WHAT THE TASK ASKS >> The entries that follow need to be retyped verbatim.

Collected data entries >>

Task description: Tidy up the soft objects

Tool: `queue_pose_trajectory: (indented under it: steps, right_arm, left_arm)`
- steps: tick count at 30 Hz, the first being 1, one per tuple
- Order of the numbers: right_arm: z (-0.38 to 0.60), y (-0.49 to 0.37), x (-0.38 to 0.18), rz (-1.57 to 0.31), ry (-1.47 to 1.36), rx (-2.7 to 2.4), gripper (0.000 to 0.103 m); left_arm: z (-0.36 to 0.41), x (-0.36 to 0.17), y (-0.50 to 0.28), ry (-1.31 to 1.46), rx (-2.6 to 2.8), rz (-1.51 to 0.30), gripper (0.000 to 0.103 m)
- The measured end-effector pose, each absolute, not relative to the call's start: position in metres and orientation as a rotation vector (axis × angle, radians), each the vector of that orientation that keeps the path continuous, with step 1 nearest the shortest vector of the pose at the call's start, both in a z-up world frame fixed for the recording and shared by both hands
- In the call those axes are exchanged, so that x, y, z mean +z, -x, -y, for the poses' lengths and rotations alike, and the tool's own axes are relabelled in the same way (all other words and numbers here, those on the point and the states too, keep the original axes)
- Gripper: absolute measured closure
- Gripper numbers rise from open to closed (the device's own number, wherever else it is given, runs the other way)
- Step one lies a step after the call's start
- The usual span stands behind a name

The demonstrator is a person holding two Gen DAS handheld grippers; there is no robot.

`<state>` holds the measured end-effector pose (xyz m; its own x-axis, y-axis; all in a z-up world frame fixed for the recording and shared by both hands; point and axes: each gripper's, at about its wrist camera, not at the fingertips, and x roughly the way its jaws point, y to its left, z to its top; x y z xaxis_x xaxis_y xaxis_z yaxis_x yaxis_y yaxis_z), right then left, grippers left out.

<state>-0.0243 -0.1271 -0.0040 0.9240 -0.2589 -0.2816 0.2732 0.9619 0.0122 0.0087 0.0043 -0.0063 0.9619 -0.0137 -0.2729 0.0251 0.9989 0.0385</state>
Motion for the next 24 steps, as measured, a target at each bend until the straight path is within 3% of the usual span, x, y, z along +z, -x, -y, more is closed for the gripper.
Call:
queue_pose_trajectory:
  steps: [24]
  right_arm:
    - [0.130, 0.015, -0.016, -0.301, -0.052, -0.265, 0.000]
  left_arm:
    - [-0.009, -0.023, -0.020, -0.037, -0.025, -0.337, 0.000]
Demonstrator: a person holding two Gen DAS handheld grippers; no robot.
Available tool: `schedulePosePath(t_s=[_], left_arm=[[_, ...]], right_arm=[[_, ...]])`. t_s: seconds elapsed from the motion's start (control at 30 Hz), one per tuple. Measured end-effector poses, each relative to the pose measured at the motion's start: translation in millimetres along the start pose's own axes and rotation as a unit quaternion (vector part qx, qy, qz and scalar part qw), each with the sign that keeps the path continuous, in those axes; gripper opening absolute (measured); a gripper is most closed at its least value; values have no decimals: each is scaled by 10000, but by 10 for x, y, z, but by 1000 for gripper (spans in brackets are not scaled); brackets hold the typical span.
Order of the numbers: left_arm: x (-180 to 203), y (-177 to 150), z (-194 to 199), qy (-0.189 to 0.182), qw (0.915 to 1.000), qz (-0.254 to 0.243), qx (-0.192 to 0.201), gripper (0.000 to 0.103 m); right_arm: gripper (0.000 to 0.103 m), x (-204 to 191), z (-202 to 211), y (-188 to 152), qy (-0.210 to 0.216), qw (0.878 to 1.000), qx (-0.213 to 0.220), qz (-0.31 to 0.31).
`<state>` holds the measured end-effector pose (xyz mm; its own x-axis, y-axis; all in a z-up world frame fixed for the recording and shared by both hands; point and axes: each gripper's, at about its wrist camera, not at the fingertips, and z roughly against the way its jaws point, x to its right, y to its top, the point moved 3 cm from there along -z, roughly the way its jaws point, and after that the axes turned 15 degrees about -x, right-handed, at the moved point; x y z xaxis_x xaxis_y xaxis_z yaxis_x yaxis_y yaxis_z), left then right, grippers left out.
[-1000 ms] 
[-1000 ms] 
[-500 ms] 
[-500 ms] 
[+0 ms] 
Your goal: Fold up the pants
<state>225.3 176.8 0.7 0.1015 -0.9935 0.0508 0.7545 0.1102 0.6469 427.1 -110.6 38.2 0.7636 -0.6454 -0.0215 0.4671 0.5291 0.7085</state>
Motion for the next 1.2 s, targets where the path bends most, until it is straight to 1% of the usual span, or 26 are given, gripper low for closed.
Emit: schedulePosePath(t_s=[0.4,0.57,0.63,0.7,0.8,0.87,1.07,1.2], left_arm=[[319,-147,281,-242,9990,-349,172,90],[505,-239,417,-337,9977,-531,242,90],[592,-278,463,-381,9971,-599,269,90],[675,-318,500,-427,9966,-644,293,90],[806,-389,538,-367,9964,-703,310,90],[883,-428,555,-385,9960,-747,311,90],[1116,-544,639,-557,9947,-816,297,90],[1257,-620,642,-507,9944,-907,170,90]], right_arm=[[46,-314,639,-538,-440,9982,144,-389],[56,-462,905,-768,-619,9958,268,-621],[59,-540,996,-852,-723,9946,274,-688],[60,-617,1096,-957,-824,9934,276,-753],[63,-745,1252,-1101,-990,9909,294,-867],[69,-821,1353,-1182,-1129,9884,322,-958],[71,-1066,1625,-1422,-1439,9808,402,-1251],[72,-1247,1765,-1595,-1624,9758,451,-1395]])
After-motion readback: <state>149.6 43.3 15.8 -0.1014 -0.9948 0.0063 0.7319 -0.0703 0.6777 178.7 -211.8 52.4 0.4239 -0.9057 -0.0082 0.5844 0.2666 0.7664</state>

ANSWER BELOW >>
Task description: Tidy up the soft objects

Tool: `queue_pose_trajectory: (indented under it: steps, right_arm, left_arm)`
- steps: tick count at 30 Hz, the first being 1, one per tuple
- Order of the numbers: right_arm: z (-0.38 to 0.60), y (-0.49 to 0.37), x (-0.38 to 0.18), rz (-1.57 to 0.31), ry (-1.47 to 1.36), rx (-2.7 to 2.4), gripper (0.000 to 0.103 m); left_arm: z (-0.36 to 0.41), x (-0.36 to 0.17), y (-0.50 to 0.28), ry (-1.31 to 1.46), rx (-2.6 to 2.8), rz (-1.51 to 0.30), gripper (0.000 to 0.103 m)
- The measured end-effector pose, each absolute, not relative to the call's start: position in metres and orientation as a rotation vector (axis × angle, radians), each the vector of that orientation that keeps the path continuous, with step 1 nearest the shortest vector of the pose at the call's start, both in a z-up world frame fixed for the recording and shared by both hands
- In the call those axes are exchanged, so that x, y, z mean +z, -x, -y, for the poses' lengths and rotations alike, and the tool's own axes are relabelled in the same way (all other words and numbers here, those on the point and the states too, keep the original axes)
- Gripper: absolute measured closure
- Gripper numbers rise from open to closed (the device's own number, wherever else it is given, runs the other way)
- Step one lies a step after the call's start
- The usual span stands behind a name

The demonstrator is a person holding two Gen DAS handheld grippers; there is no robot.

`<state>` holds the measured end-effector pose (xyz m; its own x-axis, y-axis; all in a z-up world frame fixed for the recording and shared by both hands; point and axes: each gripper's, at about its wrist camera, not at the fingertips, and x roughly the way its jaws point, y to its left, z to its top; x y z xaxis_x xaxis_y xaxis_z yaxis_x yaxis_y yaxis_z), right then left, grippers left out.

<state>-0.0243 -0.1271 -0.0040 0.9240 -0.2589 -0.2816 0.2732 0.9619 0.0122 0.0087 0.0043 -0.0063 0.9619 -0.0137 -0.2729 0.0251 0.9989 0.0385</state>
Motion for the next 24 steps, as measured, a target at each bend until the straight path is within 3% of the usual span, x, y, z along +z, -x, -y, more is closed for the gripper.
Call:
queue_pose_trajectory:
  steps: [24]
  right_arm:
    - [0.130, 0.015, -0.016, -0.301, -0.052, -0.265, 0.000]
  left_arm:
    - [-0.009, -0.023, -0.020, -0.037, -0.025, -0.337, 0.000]
Demonstrator: a person holding two Gen DAS handheld grippers; no robot.
Available tool: `schedulePosePath(t_s=[_], left_arm=[[_, ...]], right_arm=[[_, ...]])`. t_s: seconds elapsed from the motion's start (control at 30 Hz), one per tuple. Measured end-effector poses, each relative to the pose measured at the motion's start: translation in millimetres along the start pose's own axes and rotation as a unit quaternion (vector part qx, qy, qz and scalar part qw), each with the sign that keeps the path continuous, in those axes; gripper opening absolute (measured); a gripper is most closed at its least value; values have no decimals: each is scaled by 10000, but by 10 for x, y, z, but by 1000 for gripper (spans in brackets are not scaled); brackets hold the typical span.
Order of the numbers: left_arm: x (-180 to 203), y (-177 to 150), z (-194 to 199), qy (-0.189 to 0.182), qw (0.915 to 1.000), qz (-0.254 to 0.243), qx (-0.192 to 0.201), gripper (0.000 to 0.103 m); right_arm: gripper (0.000 to 0.103 m), x (-204 to 191), z (-202 to 211), y (-188 to 152), qy (-0.210 to 0.216), qw (0.878 to 1.000), qx (-0.213 to 0.220), qz (-0.31 to 0.31).
`<state>` holds the measured end-effector pose (xyz mm; its own x-axis, y-axis; all in a z-up world frame fixed for the recording and shared by both hands; point and axes: each gripper's, at about its wrist camera, not at the fingertips, and z roughly against the way its jaws point, x to its right, y to its top, the point moved 3 cm from there along -z, roughly the way its jaws point, and after that the axes turned 15 degrees about -x, right-handed, at the moved point; x y z xaxis_x xaxis_y xaxis_z yaxis_x yaxis_y yaxis_z), left then right, grippers left out.
[-1000 ms] 
[-1000 ms] 
[-500 ms] 
[-500 ms] 
[+0 ms] 
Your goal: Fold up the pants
<state>225.3 176.8 0.7 0.1015 -0.9935 0.0508 0.7545 0.1102 0.6469 427.1 -110.6 38.2 0.7636 -0.6454 -0.0215 0.4671 0.5291 0.7085</state>
Motion for the next 1.2 s, targets where the path bends most, until it is straight to 1% of the usual span, or 26 are given, gripper low for closed.
Emit: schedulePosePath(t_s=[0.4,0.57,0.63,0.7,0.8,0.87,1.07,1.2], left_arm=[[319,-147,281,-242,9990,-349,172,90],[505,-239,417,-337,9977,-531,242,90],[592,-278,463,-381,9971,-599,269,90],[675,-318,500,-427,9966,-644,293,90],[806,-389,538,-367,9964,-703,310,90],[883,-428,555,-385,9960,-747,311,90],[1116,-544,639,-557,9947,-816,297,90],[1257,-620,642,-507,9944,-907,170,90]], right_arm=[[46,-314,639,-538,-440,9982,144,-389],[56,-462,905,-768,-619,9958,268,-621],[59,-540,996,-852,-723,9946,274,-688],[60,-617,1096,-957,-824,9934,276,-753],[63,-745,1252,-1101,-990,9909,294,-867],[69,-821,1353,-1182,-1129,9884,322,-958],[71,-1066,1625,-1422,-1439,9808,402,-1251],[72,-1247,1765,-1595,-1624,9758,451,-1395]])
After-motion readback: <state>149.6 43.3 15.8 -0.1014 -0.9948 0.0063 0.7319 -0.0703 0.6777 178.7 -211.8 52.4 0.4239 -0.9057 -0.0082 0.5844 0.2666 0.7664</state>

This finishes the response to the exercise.